TO DO:
Your answer should be the exact lines of the data below from the one containing "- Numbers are" through the one containing "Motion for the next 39"; please include nothing else.

====

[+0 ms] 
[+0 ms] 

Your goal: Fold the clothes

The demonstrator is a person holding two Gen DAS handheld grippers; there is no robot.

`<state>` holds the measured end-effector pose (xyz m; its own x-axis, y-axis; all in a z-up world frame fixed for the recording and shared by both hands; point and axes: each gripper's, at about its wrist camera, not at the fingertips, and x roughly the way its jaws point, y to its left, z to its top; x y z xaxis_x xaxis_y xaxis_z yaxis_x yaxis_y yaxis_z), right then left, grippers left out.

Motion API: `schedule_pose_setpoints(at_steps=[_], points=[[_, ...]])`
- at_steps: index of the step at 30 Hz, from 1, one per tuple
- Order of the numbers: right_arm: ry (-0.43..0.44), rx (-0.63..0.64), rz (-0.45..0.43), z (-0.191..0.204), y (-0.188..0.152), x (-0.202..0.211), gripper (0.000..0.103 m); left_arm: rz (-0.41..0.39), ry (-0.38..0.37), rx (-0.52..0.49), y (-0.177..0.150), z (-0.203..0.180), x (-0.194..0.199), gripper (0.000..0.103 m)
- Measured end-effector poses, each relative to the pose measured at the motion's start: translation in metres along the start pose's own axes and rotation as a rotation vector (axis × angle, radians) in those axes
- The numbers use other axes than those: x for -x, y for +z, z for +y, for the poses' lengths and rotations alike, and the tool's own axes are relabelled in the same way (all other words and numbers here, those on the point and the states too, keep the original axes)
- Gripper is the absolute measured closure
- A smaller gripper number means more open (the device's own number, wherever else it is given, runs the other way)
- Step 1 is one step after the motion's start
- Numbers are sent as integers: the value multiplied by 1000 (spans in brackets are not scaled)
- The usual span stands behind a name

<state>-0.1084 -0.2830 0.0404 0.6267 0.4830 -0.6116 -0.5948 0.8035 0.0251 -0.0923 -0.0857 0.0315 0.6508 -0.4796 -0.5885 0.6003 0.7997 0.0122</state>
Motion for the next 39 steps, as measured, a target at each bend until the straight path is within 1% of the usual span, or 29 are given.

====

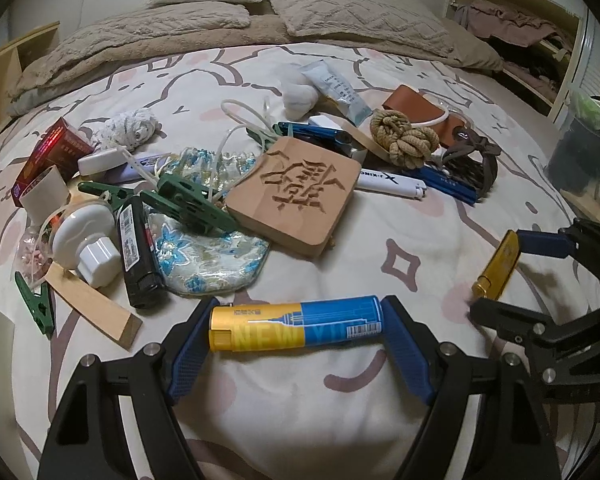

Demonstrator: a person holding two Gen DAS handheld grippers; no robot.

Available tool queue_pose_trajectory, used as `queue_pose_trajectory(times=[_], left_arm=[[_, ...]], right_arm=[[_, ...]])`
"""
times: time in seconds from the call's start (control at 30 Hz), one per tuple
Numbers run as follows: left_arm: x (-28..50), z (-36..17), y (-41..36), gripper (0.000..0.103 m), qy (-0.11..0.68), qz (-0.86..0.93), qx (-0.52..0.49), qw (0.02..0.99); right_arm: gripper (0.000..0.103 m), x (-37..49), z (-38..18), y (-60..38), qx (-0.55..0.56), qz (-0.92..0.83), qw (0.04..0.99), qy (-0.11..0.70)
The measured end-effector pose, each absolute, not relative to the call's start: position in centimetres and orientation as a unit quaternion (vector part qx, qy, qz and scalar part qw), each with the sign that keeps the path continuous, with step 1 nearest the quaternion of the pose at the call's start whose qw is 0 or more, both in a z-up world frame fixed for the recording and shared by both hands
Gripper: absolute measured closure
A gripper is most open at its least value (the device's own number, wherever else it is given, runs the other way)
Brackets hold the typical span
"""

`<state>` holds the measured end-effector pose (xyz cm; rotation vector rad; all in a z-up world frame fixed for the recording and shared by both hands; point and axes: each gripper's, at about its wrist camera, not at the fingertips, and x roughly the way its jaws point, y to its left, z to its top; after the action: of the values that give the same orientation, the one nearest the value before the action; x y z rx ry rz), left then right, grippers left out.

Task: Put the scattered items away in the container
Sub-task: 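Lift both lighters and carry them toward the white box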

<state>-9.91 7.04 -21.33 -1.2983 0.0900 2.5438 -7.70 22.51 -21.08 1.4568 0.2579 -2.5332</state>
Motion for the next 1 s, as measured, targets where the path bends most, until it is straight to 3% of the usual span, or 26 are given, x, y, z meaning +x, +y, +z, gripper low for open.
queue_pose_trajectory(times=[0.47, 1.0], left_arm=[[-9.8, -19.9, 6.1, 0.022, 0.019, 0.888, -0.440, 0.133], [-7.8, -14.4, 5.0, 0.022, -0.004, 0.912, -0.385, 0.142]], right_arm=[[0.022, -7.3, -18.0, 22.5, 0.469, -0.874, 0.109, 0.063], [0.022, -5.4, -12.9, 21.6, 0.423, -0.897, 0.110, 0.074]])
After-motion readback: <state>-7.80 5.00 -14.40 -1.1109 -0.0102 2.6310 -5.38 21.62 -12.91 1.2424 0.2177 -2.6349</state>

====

RESULT FOR THIS EXERCISE:
- Numbers are sent as integers: the value multiplied by 1000 (spans in brackets are not scaled)
- The usual span stands behind a name

<state>-0.1084 -0.2830 0.0404 0.6267 0.4830 -0.6116 -0.5948 0.8035 0.0251 -0.0923 -0.0857 0.0315 0.6508 -0.4796 -0.5885 0.6003 0.7997 0.0122</state>
Motion for the next 39 steps, as measured, a target at each bend until the straight path is within 1% of the usual span, or 29 are given.

No further output is needed for the exercise.